> WHAT THE TASK REQUIRES
The whole listing must be printed again without any alteration.

> SOURCE DATA
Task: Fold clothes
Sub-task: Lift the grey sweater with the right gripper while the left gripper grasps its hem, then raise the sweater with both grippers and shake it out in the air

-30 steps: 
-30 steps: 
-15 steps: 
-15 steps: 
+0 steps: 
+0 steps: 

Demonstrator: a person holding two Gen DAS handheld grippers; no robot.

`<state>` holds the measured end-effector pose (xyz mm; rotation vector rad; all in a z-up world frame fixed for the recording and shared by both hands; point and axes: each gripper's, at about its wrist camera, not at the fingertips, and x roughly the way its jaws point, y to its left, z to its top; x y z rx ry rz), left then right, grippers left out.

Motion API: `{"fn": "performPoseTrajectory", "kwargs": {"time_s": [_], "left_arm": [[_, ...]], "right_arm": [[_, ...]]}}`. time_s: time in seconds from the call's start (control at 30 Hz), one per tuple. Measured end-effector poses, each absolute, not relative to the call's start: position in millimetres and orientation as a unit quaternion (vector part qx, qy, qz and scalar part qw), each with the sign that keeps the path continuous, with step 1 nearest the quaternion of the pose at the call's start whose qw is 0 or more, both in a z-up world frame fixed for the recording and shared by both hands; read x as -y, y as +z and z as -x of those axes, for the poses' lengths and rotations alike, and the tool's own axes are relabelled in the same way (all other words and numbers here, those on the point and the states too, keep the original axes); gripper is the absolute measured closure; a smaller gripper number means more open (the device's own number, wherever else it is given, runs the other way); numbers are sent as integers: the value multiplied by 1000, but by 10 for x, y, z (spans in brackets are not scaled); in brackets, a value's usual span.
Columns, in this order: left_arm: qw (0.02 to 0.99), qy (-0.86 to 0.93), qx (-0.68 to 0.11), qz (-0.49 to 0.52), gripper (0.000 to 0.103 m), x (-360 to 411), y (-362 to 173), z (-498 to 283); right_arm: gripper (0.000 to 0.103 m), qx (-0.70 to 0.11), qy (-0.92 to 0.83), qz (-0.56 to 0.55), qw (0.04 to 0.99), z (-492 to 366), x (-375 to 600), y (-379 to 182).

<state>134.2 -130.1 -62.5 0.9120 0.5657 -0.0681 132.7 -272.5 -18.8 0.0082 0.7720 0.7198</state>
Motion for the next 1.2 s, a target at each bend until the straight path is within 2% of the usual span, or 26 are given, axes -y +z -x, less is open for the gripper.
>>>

> SOLUTION TO THIS EXERCISE
Task: Fold clothes
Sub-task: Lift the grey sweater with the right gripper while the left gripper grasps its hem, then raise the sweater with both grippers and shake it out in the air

-30 steps: 
-30 steps: 
-15 steps: 
-15 steps: 
+0 steps: 
+0 steps: 

Demonstrator: a person holding two Gen DAS handheld grippers; no robot.

`<state>` holds the measured end-effector pose (xyz mm; rotation vector rad; all in a z-up world frame fixed for the recording and shared by both hands; point and axes: each gripper's, at about its wrist camera, not at the fingertips, and x roughly the way its jaws point, y to its left, z to its top; x y z rx ry rz), left then right, grippers left out.

Motion API: `{"fn": "performPoseTrajectory", "kwargs": {"time_s": [_], "left_arm": [[_, ...]], "right_arm": [[_, ...]]}}`. time_s: time in seconds from the call's start (control at 30 Hz), one per tuple. Measured end-effector poses, each absolute, not relative to the call's start: position in millimetres and orientation as a unit quaternion (vector part qx, qy, qz and scalar part qw), each with the sign that keeps the path continuous, with step 1 nearest the quaternion of the pose at the call's start whose qw is 0 or more, both in a z-up world frame fixed for the recording and shared by both hands; read x as -y, y as +z and z as -x of those axes, for the poses' lengths and rotations alike, and the tool's own axes are relabelled in the same way (all other words and numbers here, those on the point and the states too, keep the original axes); gripper is the absolute measured closure; a smaller gripper number means more open (the device's own number, wherever else it is given, runs the other way); numbers are sent as integers: the value multiplied by 1000, but by 10 for x, y, z (spans in brackets are not scaled); in brackets, a value's usual span.
Columns, in this order: left_arm: qw (0.02 to 0.99), qy (-0.86 to 0.93), qx (-0.68 to 0.11), qz (-0.49 to 0.52), gripper (0.000 to 0.103 m), x (-360 to 411), y (-362 to 173), z (-498 to 283); right_arm: gripper (0.000 to 0.103 m), qx (-0.70 to 0.11), qy (-0.92 to 0.83), qz (-0.56 to 0.55), qw (0.04 to 0.99), z (-492 to 366), x (-375 to 600), y (-379 to 182).

<state>134.2 -130.1 -62.5 0.9120 0.5657 -0.0681 132.7 -272.5 -18.8 0.0082 0.7720 0.7198</state>
Motion for the next 1.2 s, a target at each bend until the straight path is within 2% of the usual span, or 26 are given, axes -y +z -x, less is open for the gripper.
>>>

That's the answer, with nothing more to add.